If the guest tools are installed in all of the VMs, that should be fine, as XCP-ng then should shutdown the VMs gracefully before it reboots itself. See the following thread in the XCP-ng forums for more infos: reboot of host does it stop or kill running VM's? | XCP-ng and XO forum

See @xMAXIMUSx’s answer. Alternatively, you could just shut down the host, rather than shutting down all the VMs individually, which should again gracefully shut down your VMs before it actually shuts down.

Greg_E · September 6, 2024, 1:30pm

Are those two servers in a POOL? If so, “Rolling Pool Upgrade”, there is a new “Rolling Pool Reboot” button too. That said, you might have different architectures on the processors, not sure if that will be an issue.

The Rolling Pool options may or may not work so well with local storage, I have all my VM on a NAS.

bb77 · September 6, 2024, 5:14pm

The actual question has already been answered, and @michmoor even told us the reason why the VMs cannot be migrated over.
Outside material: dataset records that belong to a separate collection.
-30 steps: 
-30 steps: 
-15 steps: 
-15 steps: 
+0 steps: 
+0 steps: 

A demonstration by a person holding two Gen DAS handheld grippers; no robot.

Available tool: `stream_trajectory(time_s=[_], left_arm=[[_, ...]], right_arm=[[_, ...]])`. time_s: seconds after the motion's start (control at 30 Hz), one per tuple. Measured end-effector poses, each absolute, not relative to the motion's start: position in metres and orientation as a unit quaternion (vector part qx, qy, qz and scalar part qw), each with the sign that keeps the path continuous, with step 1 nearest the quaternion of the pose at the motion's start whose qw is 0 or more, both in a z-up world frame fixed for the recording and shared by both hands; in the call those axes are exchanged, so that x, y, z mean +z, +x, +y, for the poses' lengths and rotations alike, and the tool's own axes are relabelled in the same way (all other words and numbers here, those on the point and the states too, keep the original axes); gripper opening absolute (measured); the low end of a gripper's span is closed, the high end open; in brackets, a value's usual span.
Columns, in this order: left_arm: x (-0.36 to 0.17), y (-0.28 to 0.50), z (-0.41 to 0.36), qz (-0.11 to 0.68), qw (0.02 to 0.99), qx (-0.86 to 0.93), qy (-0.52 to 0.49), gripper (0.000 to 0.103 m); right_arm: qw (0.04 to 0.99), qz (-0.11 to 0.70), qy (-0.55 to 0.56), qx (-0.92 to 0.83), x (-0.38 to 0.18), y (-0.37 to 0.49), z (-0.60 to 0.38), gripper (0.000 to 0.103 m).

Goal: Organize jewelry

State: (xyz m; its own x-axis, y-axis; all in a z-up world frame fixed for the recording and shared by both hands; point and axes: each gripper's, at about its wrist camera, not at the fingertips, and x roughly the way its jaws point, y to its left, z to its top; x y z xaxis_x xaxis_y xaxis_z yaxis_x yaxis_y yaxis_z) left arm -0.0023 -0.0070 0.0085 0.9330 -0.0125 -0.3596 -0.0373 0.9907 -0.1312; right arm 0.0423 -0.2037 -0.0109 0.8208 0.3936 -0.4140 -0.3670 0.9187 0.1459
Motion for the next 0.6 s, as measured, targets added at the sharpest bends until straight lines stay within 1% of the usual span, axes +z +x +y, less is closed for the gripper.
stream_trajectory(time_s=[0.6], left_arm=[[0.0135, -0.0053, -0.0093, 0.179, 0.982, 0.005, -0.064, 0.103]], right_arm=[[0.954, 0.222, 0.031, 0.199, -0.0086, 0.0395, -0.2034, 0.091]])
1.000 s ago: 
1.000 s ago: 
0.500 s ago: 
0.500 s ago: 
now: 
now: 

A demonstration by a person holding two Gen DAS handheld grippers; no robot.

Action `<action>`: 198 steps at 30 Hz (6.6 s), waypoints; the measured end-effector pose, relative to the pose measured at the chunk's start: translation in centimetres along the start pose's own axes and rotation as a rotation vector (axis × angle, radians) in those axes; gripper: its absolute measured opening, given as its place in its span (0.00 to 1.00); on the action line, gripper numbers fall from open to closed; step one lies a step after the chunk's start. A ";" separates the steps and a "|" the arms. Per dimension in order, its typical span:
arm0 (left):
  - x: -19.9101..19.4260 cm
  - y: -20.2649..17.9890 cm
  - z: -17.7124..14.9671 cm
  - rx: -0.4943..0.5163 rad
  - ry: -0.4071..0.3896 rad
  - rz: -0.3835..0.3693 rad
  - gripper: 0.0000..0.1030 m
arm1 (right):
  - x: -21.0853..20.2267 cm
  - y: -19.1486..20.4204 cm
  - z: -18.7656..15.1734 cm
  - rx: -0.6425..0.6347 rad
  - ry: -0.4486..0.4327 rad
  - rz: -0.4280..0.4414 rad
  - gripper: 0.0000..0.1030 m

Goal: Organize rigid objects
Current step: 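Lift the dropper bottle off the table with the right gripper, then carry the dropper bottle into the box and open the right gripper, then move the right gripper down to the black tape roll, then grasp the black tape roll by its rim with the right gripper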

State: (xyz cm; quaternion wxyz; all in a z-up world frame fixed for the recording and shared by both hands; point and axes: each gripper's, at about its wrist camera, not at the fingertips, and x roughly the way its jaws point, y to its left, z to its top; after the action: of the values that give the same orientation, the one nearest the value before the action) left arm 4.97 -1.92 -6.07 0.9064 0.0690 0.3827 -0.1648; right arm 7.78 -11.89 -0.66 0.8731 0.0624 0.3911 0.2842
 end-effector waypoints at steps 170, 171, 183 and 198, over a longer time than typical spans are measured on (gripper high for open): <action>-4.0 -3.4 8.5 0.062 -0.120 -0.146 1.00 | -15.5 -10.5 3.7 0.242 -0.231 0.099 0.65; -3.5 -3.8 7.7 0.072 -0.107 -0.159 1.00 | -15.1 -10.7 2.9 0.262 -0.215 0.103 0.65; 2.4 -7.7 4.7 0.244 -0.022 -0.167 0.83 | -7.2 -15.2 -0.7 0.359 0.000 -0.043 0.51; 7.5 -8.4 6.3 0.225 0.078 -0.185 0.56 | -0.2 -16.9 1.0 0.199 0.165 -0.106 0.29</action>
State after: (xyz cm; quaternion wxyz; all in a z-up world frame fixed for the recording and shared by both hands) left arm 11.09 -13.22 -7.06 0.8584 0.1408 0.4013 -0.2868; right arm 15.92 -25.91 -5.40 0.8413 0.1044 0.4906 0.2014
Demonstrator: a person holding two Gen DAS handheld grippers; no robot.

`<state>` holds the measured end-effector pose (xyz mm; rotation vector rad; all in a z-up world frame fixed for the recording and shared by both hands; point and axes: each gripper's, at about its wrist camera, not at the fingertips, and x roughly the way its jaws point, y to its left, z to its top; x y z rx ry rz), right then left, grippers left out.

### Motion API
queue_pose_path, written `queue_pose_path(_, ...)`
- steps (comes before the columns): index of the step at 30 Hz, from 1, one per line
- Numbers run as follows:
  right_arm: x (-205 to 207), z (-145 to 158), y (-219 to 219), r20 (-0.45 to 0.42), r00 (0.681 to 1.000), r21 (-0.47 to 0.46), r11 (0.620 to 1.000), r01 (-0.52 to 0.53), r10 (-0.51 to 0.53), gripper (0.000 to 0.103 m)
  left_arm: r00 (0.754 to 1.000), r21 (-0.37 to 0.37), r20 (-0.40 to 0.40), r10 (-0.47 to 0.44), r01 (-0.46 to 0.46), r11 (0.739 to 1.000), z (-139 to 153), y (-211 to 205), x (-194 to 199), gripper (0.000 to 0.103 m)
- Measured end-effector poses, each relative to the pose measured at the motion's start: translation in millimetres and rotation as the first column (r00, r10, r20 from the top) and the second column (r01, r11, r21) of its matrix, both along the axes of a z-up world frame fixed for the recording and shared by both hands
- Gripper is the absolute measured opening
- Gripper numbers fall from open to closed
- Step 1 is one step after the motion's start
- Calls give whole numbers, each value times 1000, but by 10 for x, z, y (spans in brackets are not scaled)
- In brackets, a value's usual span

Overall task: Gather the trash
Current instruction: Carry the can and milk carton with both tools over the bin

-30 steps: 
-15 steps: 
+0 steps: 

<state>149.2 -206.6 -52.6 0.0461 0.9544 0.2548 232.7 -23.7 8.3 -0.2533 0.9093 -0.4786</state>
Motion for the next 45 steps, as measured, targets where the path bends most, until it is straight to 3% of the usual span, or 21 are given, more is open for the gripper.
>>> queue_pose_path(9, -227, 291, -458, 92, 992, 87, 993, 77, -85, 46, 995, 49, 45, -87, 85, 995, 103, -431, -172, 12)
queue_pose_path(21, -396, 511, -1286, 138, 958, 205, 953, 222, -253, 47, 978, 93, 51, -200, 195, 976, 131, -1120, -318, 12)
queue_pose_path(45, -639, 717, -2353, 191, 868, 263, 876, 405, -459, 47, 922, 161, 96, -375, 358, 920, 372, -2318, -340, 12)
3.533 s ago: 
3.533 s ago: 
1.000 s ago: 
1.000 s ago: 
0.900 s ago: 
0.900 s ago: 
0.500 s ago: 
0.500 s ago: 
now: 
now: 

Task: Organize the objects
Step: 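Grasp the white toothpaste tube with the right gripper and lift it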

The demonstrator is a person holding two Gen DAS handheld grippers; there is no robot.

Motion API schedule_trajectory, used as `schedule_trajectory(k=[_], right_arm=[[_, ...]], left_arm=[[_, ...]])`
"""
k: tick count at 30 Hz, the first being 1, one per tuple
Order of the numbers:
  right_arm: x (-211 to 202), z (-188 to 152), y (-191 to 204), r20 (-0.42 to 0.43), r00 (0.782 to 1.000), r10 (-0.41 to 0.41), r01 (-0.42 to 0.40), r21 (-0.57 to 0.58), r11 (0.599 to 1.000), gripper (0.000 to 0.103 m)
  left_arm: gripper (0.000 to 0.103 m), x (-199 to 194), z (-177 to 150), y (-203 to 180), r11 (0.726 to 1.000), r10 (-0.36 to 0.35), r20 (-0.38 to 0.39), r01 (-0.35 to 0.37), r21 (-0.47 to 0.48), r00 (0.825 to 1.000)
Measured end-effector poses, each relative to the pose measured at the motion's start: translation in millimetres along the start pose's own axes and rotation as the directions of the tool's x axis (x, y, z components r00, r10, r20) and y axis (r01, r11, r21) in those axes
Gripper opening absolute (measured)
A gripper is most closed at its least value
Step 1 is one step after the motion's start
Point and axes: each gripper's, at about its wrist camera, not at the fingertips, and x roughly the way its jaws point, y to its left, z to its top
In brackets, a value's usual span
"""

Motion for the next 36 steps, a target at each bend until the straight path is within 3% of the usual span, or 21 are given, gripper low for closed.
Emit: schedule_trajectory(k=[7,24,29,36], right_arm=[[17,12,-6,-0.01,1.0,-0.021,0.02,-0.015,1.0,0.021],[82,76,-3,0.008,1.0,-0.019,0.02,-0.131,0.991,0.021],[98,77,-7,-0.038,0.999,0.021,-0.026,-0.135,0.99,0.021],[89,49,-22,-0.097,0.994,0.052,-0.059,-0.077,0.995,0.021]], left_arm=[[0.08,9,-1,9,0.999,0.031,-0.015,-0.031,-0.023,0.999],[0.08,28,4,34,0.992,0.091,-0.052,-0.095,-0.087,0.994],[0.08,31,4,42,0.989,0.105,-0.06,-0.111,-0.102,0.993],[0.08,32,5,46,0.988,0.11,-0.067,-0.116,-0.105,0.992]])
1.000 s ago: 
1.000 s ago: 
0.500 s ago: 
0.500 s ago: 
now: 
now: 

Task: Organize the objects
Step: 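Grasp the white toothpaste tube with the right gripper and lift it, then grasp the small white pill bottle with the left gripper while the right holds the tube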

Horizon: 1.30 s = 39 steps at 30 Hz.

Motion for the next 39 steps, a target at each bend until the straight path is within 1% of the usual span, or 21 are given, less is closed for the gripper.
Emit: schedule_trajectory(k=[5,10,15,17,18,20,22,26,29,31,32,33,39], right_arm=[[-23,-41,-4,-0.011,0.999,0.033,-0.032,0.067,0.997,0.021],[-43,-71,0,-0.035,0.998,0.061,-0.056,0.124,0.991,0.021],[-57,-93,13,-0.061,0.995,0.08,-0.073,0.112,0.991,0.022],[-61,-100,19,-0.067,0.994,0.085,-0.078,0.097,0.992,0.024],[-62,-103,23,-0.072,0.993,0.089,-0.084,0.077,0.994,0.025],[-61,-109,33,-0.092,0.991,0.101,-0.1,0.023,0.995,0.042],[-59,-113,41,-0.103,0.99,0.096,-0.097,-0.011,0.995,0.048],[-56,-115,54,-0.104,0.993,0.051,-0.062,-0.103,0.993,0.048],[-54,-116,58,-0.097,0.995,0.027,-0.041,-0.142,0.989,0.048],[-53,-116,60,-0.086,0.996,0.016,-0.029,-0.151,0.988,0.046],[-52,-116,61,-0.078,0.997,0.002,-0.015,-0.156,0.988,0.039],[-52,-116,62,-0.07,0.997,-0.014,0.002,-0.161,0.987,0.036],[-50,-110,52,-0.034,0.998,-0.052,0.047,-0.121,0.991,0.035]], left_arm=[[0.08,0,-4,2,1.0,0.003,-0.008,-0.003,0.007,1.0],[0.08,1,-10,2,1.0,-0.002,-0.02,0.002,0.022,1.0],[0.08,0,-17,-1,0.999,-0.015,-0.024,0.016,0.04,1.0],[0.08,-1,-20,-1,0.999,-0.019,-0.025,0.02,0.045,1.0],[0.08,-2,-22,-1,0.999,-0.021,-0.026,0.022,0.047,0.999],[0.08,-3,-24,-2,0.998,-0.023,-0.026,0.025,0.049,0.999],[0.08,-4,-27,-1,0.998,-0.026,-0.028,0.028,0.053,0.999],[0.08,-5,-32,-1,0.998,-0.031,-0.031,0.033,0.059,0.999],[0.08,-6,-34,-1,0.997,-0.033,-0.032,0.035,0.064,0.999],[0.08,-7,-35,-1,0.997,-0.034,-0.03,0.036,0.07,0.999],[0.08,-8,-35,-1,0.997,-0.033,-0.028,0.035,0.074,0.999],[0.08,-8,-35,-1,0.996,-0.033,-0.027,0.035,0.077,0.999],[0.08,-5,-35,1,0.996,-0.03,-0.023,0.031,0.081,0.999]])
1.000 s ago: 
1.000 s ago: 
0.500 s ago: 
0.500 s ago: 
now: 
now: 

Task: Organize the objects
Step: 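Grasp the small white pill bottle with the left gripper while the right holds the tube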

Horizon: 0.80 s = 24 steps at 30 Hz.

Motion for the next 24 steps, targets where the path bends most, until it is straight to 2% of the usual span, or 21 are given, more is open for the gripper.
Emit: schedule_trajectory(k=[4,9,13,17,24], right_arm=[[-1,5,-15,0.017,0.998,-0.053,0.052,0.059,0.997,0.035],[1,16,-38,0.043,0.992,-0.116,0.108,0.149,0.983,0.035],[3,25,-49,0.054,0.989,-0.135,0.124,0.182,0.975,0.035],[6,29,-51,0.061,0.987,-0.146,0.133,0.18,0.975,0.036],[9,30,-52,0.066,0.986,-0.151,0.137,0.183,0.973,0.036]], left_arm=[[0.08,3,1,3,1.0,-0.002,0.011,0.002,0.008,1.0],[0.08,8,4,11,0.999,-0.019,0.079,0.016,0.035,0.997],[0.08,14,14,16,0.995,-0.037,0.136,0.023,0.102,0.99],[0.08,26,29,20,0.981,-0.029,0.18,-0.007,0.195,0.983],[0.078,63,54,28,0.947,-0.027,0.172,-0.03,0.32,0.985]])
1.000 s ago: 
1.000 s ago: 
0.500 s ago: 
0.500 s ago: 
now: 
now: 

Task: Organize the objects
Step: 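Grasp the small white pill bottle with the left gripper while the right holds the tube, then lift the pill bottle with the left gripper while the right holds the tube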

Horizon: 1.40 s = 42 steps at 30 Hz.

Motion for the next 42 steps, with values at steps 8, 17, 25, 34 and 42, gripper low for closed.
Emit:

And let’s be honest, a few minutes of downtime every few weeks isn’t a real issue in in a homelab. Also it’s easier, and cheaper to just reboot the host, than providing the appropriate resources for all your VMs on at least two servers. HA is just not necessary in a homelab.

Maybe, but local storage is usually the better option in a home lab because it doesn’t need 25G networking for decent performance, unless you want a cluster of multiple VM hosts with local storage to get HA. Btw, running all your VMs on a single NAS (assuming it’s not a CEPH cluster or similar) isn’t really HA either, because that NAS also needs to be rebooted from time to time

Greg_E · September 6, 2024, 5:45pm

For most home lab stuff, gigabit is not a big deal. I ran my lab on gigabit for several years and it was tolerable for every Windows domain I ever needed to model. I wouldn’t worry too much about an extra minute of time to save the money for a 10gbps switch and cards, and modules, and cables. Especially so if you are using low powered hosts like n100, n200, etc. processors.

Is more speed nice? Yes. Is it required for learning? No. My storage is only getting me 200MBps writes and 400MBps reads, so that 10gbps system isn’t getting me a huge amount of performance. Figures quoted because I just put in a different drive controller card to see if I could bump the number up higher, going back to the old card because no faster and the old card integrates with the chassis so I get nice flashy lights. Wish I could justify the money for some SSD for this system, but really hard to justify the $400 needed and it wouldn’t even expand the amount of storage at that price.

bb77 · September 6, 2024, 6:19pm

Of course you can do whatever you like, and there may even be good reasons for it, learning being obviously one of them

But to get the most for less, in a home “production” environment like I run, I wouldn’t do it that way.